In the same way, I can see how using our fear of climate change impacts to motivate action could help us reduce our climate anxiety and regain a sense of ‘control’ over our collective future. It may not prevent all the impacts of climate change, but it could help us cope and adapt. And when it comes down to it, I think Wallace-Wells and Holthaus actually agree on this—if they could just get beyond their need to differentiate themselves and make people choose sides based on semantics.

Wallace-Wells says, “By defining the boundaries of conceivability more accurately, catastrophic thinking makes it easier to see the threat of climate change clearly.” A clearly defined threat incites action—when humans are confronted with catastrophe, whether earthquakes or war, we time and again work together to rebuild communities and societies.

Holthaus says, meanwhile, “It’s courage, not fear, that will bring about the long overdue world we all need.” This is not counter to Wallace-Wells’ argument. It’s just the necessary response. When faced with life-threatening fear, we must conjure courage in order to act and overcome the threat. After all—without fear, where does courage come from?

Conquering Fear

But how we manifest that courage matters, too. For Wallace-Wells, our focus on consumer culture and individual actions—like buying an electric car or forgoing air travel—is a cop-out, a distraction from the much more necessary collective actions and policies that must be coordinated across regions, states, and nations.

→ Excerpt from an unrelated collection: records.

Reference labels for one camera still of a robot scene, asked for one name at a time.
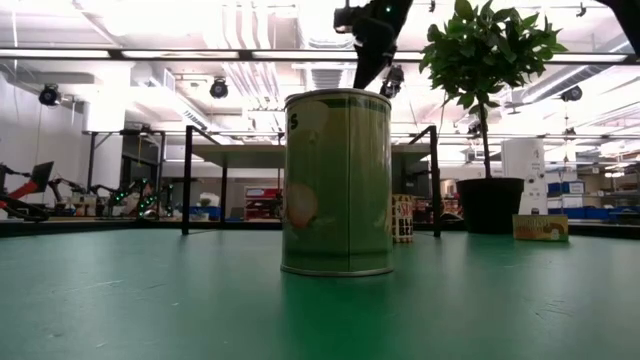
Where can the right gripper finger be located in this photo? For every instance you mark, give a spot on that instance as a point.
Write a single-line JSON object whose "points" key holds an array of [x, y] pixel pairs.
{"points": [[392, 80], [372, 55]]}

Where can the tall green label can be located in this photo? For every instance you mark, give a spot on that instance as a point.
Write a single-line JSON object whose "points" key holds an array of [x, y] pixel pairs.
{"points": [[337, 190]]}

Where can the patterned black beans can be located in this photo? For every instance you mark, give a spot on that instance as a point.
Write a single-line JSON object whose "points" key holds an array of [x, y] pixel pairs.
{"points": [[403, 220]]}

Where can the short mushroom can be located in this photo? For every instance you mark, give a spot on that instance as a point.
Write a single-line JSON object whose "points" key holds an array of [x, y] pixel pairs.
{"points": [[540, 229]]}

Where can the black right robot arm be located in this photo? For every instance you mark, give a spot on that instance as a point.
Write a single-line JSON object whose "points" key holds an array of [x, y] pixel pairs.
{"points": [[627, 20]]}

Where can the green leafy plant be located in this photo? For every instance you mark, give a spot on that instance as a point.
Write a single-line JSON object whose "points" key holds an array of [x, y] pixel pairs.
{"points": [[490, 50]]}

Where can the black ceiling spotlight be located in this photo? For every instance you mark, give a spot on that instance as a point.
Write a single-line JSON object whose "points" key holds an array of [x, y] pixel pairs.
{"points": [[50, 95], [218, 88], [571, 93]]}

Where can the black plant pot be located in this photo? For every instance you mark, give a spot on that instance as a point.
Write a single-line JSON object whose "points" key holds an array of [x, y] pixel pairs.
{"points": [[490, 205]]}

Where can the white cylindrical appliance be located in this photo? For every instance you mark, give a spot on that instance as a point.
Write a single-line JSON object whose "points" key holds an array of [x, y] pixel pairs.
{"points": [[523, 175]]}

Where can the red storage rack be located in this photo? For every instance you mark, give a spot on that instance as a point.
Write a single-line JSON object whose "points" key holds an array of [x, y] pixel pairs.
{"points": [[260, 202]]}

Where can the blue storage bins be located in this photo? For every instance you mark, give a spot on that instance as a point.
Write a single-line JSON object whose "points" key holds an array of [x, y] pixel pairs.
{"points": [[575, 212]]}

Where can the background robot green lights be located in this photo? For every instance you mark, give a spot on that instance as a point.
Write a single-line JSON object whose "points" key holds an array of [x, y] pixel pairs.
{"points": [[140, 197]]}

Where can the green table mat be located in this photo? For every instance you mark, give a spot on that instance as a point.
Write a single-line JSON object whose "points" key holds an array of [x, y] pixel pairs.
{"points": [[150, 300]]}

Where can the red black background robot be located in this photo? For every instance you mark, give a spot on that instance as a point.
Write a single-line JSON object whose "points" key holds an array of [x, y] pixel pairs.
{"points": [[25, 192]]}

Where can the wooden shelf black frame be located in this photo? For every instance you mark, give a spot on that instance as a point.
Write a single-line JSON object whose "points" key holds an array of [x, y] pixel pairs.
{"points": [[235, 156]]}

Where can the black background frame table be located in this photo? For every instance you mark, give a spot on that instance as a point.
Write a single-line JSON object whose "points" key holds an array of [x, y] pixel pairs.
{"points": [[92, 165]]}

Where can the black table frame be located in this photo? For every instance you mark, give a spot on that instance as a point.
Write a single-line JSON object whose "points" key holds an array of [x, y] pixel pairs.
{"points": [[100, 226]]}

“That is the purpose of politics: that we can be and do better together than we might manage as individuals.”

Holthaus’s article focuses on grassroots movements rather than government policies, and he references a recent essay by Mary Annaïse Heglar to drive home the lessons we can learn from the civil rights movement and the existential threat African Americans have felt for centuries. But even the quote he chooses to display from this essay belies the connection between fear, courage, and action.

“Nothing scares me more than climate change,” Heglar writes, “but I made up my mind to face it head-on—because of my debt to future generations and to previous generations.”

This sentiment echoes the tone taken by Greta Thurnberg, the 16 year old Swedish student who’s made waves by chiding world leaders’ inaction on climate change and has led a global student strike to unite the voices of her generation:

‘Adults keep saying: “We owe it to the young people to give them hope.” But I don’t want your hope. I don’t want you to be hopeful. I want you to panic. I want you to feel the fear I feel every day. And then I want you to act.

I want you to act as you would in a crisis. I want you to act as if our house is on fire. Because it is.’

To me, this is the biggest challenge we must address to act on climate change. We must perceive the threat as an emergency, one we don’t have the luxury to ignore. Not an emergency that we can’t do anything about—because we can. Once a house is on fire we can still put it out, keep it from damaging the entire property, and spreading to other properties. We can save the people and animals in that house. We can choose to re-build or not, and use different materials and develop strategies to reduce the risk of fire.

We can and should do this more comprehensively, at all scales, for climate change impacts.

In the end, I think David Wallace-Wells and Eric Holthaus are actually on the same team, with the same message—if they could only recognize it. We must turn our fear into action rather than paralysis, and demand the same of our leaders and governments.

As Mark Twain once said, “Courage is resistance to fear, mastery of fear, not absence of fear.”